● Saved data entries
◆ ◆ ◆

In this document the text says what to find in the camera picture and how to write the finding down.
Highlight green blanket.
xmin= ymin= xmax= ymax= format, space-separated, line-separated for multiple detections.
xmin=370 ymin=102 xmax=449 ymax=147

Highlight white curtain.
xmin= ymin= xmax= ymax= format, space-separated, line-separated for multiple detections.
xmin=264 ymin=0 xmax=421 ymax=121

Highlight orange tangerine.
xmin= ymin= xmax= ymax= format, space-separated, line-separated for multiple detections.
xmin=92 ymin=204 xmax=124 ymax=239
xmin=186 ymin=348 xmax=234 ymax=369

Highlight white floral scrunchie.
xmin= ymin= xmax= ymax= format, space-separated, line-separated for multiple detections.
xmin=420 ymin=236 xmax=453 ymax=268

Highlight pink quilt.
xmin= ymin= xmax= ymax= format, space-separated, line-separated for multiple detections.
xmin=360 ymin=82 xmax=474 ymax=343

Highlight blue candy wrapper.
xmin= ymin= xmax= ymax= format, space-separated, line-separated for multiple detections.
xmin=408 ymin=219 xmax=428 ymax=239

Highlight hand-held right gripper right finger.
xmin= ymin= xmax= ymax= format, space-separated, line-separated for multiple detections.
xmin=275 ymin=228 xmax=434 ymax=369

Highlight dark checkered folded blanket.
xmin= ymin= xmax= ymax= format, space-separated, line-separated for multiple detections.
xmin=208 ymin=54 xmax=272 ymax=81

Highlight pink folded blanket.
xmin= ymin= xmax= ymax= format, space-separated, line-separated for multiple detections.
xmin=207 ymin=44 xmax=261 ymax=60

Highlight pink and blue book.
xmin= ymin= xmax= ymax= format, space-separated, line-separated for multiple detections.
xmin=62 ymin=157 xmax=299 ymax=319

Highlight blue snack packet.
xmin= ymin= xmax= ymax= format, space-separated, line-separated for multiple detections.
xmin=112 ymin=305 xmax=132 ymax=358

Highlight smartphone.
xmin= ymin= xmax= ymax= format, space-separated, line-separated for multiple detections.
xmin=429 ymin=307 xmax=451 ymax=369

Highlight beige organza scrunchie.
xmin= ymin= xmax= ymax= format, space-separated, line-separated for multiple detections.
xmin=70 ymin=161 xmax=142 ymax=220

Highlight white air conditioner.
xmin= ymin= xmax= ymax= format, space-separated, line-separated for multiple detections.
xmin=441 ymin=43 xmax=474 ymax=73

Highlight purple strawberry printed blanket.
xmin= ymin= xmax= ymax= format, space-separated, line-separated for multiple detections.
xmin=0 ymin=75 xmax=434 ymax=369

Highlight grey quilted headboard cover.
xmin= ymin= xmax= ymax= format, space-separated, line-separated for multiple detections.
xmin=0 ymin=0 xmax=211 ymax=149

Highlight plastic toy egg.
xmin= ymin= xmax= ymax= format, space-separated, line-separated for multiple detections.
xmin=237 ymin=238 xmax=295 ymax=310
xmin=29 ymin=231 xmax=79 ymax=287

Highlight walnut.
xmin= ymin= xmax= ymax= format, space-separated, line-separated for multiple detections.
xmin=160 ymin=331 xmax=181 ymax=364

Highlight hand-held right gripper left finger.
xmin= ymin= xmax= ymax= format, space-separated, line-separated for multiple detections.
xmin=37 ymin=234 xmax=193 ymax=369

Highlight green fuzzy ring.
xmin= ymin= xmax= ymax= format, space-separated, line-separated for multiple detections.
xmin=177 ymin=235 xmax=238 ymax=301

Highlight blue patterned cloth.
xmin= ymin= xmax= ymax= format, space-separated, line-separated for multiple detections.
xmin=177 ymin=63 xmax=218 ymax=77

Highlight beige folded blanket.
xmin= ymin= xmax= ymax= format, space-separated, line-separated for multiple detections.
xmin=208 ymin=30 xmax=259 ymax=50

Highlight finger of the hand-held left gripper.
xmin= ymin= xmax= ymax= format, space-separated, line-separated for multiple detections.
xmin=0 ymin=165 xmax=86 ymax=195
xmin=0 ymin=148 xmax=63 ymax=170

◆ ◆ ◆

● EXERCISE OBJECTIVE
Output the complete data exactly as written.

● SOLUTION FOR THIS PROBLEM
In this document the text says what to find in the camera picture and how to write the finding down.
Highlight green blanket.
xmin= ymin= xmax= ymax= format, space-separated, line-separated for multiple detections.
xmin=370 ymin=102 xmax=449 ymax=147

Highlight white curtain.
xmin= ymin= xmax= ymax= format, space-separated, line-separated for multiple detections.
xmin=264 ymin=0 xmax=421 ymax=121

Highlight orange tangerine.
xmin= ymin= xmax= ymax= format, space-separated, line-separated for multiple detections.
xmin=92 ymin=204 xmax=124 ymax=239
xmin=186 ymin=348 xmax=234 ymax=369

Highlight white floral scrunchie.
xmin= ymin= xmax= ymax= format, space-separated, line-separated for multiple detections.
xmin=420 ymin=236 xmax=453 ymax=268

Highlight pink quilt.
xmin= ymin= xmax= ymax= format, space-separated, line-separated for multiple detections.
xmin=360 ymin=82 xmax=474 ymax=343

Highlight blue candy wrapper.
xmin= ymin= xmax= ymax= format, space-separated, line-separated for multiple detections.
xmin=408 ymin=219 xmax=428 ymax=239

Highlight hand-held right gripper right finger.
xmin= ymin= xmax= ymax= format, space-separated, line-separated for multiple detections.
xmin=275 ymin=228 xmax=434 ymax=369

Highlight dark checkered folded blanket.
xmin= ymin= xmax= ymax= format, space-separated, line-separated for multiple detections.
xmin=208 ymin=54 xmax=272 ymax=81

Highlight pink folded blanket.
xmin= ymin= xmax= ymax= format, space-separated, line-separated for multiple detections.
xmin=207 ymin=44 xmax=261 ymax=60

Highlight pink and blue book.
xmin= ymin= xmax= ymax= format, space-separated, line-separated for multiple detections.
xmin=62 ymin=157 xmax=299 ymax=319

Highlight blue snack packet.
xmin= ymin= xmax= ymax= format, space-separated, line-separated for multiple detections.
xmin=112 ymin=305 xmax=132 ymax=358

Highlight smartphone.
xmin= ymin= xmax= ymax= format, space-separated, line-separated for multiple detections.
xmin=429 ymin=307 xmax=451 ymax=369

Highlight beige organza scrunchie.
xmin= ymin= xmax= ymax= format, space-separated, line-separated for multiple detections.
xmin=70 ymin=161 xmax=142 ymax=220

Highlight white air conditioner.
xmin= ymin= xmax= ymax= format, space-separated, line-separated for multiple detections.
xmin=441 ymin=43 xmax=474 ymax=73

Highlight purple strawberry printed blanket.
xmin= ymin= xmax= ymax= format, space-separated, line-separated for multiple detections.
xmin=0 ymin=75 xmax=434 ymax=369

Highlight grey quilted headboard cover.
xmin= ymin= xmax= ymax= format, space-separated, line-separated for multiple detections.
xmin=0 ymin=0 xmax=211 ymax=149

Highlight plastic toy egg.
xmin= ymin= xmax= ymax= format, space-separated, line-separated for multiple detections.
xmin=237 ymin=238 xmax=295 ymax=310
xmin=29 ymin=231 xmax=79 ymax=287

Highlight walnut.
xmin= ymin= xmax= ymax= format, space-separated, line-separated for multiple detections.
xmin=160 ymin=331 xmax=181 ymax=364

Highlight hand-held right gripper left finger.
xmin= ymin= xmax= ymax= format, space-separated, line-separated for multiple detections.
xmin=37 ymin=234 xmax=193 ymax=369

Highlight green fuzzy ring.
xmin= ymin= xmax= ymax= format, space-separated, line-separated for multiple detections.
xmin=177 ymin=235 xmax=238 ymax=301

Highlight blue patterned cloth.
xmin= ymin= xmax= ymax= format, space-separated, line-separated for multiple detections.
xmin=177 ymin=63 xmax=218 ymax=77

Highlight beige folded blanket.
xmin= ymin= xmax= ymax= format, space-separated, line-separated for multiple detections.
xmin=208 ymin=30 xmax=259 ymax=50

Highlight finger of the hand-held left gripper.
xmin= ymin= xmax= ymax= format, space-separated, line-separated for multiple detections.
xmin=0 ymin=165 xmax=86 ymax=195
xmin=0 ymin=148 xmax=63 ymax=170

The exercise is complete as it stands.